Actually, says Wendy Stav who administers the test in Florida, just 5 percent of those tested are asked to stop driving. Most older drivers pass with only minor issues.
"It's very touchy, and nobody wants to touch it," says Stav. "And bills get proposed, saying, 'Well, we should just test everybody over a certain age.' And once that bill gets thrown out, there's no further discussion. And nobody's ever said, 'What can we do to fix the problem?'"
"Transportation is a lot more than simply going to the store and going to the doctor's," says Joe Coughlin, who directs the age lab at the Massachusetts Institute of Technology. "This is the way that we maintain the connections with all those little activities that when you put them together we call life. And that transportation, that driving, is the glue that holds our life together."

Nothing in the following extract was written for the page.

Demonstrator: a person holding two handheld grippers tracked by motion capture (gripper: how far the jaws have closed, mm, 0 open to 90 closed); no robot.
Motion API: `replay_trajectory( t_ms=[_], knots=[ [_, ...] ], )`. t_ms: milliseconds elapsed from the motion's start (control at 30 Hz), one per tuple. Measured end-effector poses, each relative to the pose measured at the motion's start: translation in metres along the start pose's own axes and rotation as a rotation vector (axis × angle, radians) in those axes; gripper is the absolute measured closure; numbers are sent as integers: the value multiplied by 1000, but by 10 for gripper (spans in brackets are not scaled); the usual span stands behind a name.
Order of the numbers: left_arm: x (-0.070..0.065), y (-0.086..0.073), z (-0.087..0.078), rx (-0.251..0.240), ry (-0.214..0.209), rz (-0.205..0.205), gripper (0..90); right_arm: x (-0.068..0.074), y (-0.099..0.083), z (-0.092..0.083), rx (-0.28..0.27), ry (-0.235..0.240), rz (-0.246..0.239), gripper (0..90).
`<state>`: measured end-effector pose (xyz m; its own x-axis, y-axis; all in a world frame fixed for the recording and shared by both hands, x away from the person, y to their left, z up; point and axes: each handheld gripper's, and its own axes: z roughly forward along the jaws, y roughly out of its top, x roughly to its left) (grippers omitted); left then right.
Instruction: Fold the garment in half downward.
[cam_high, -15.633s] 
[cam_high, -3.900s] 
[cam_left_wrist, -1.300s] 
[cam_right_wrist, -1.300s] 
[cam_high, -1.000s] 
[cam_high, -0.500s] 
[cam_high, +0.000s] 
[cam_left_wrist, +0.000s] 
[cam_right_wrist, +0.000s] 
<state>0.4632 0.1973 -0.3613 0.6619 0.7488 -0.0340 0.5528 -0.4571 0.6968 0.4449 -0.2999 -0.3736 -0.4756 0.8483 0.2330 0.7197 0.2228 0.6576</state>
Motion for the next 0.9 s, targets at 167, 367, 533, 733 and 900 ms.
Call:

For Coughlin, tackling the issue of older drivers is a matter of widening the debate beyond whether seniors should be yanked off the roads.
He says the U.S. is an aging country. "And all of a sudden," he explains, "all those things that we take for granted every day, like driving or cleaning our home, goin out shopping, the natural aging process does begin to make those things more difficult. And how our society, or how our communities have been structured, either with or without sidewalks and traffic signals that may be a lot better for freshmen in college than for a senior citizen begin to point out a big issue here. That is, as a nation we are not prepared for the very success, the greatest success of the past century - that is longer life.

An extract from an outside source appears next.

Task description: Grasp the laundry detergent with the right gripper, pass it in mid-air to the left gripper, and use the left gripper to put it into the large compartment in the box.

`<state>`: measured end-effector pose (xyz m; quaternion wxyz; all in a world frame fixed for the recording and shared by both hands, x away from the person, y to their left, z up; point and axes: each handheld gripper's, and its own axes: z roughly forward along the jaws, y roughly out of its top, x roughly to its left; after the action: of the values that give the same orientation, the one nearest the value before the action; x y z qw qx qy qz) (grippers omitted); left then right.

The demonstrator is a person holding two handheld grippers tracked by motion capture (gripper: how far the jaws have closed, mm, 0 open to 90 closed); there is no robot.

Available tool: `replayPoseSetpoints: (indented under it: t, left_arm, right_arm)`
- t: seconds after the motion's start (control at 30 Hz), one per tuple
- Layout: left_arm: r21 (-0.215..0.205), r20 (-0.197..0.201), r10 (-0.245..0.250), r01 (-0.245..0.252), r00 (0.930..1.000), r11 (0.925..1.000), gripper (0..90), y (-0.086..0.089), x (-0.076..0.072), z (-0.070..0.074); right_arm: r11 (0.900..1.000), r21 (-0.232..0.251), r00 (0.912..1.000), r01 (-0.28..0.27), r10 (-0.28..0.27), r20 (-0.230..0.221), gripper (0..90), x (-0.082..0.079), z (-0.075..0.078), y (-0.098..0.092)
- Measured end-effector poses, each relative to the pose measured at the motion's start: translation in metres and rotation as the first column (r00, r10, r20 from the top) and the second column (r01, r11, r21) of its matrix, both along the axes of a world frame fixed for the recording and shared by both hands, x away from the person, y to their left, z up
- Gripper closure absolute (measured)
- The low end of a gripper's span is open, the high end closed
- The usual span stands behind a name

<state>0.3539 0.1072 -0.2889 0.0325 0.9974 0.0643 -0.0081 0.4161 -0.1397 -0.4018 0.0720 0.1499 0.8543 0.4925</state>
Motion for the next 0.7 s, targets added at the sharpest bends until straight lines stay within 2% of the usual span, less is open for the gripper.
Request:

"And so," he concludes, "the transportation issue points to a larger question of how will we work, how will we play, how will we get around, how will we live tomorrow now that we live longer?"
This is a dilemma that will only intensify, warns Coughlin, down the road.
"With aging baby boomers rapidly turning 50 and…soon 60 and soon 70 over the next 20 or 30 years, you're talking about an age group numbering somewhere between 70 and 80 million people," he explains. "One in five people being at least over 65 in 20 years. And so older drivers, we look at them today as a driver that may be a problem. Very soon, all of us will be looking at ourselves."
Back in Arizona, Myrtle Manville hopes it never happens to her. The proposed new law there to test older drivers has died in the face of political opposition, just as in Florida. That's fine with Myrtle Manville, who speaks for many of her contemporaries when she describes her plan to stop driving.
"Don't intend to," she says. "Then I'm gonna be gone. That's the end of my life. I can't imagine being without wheels. I just can't. I just think - it's so nice just to run out the door and get in your car and go where you want to go."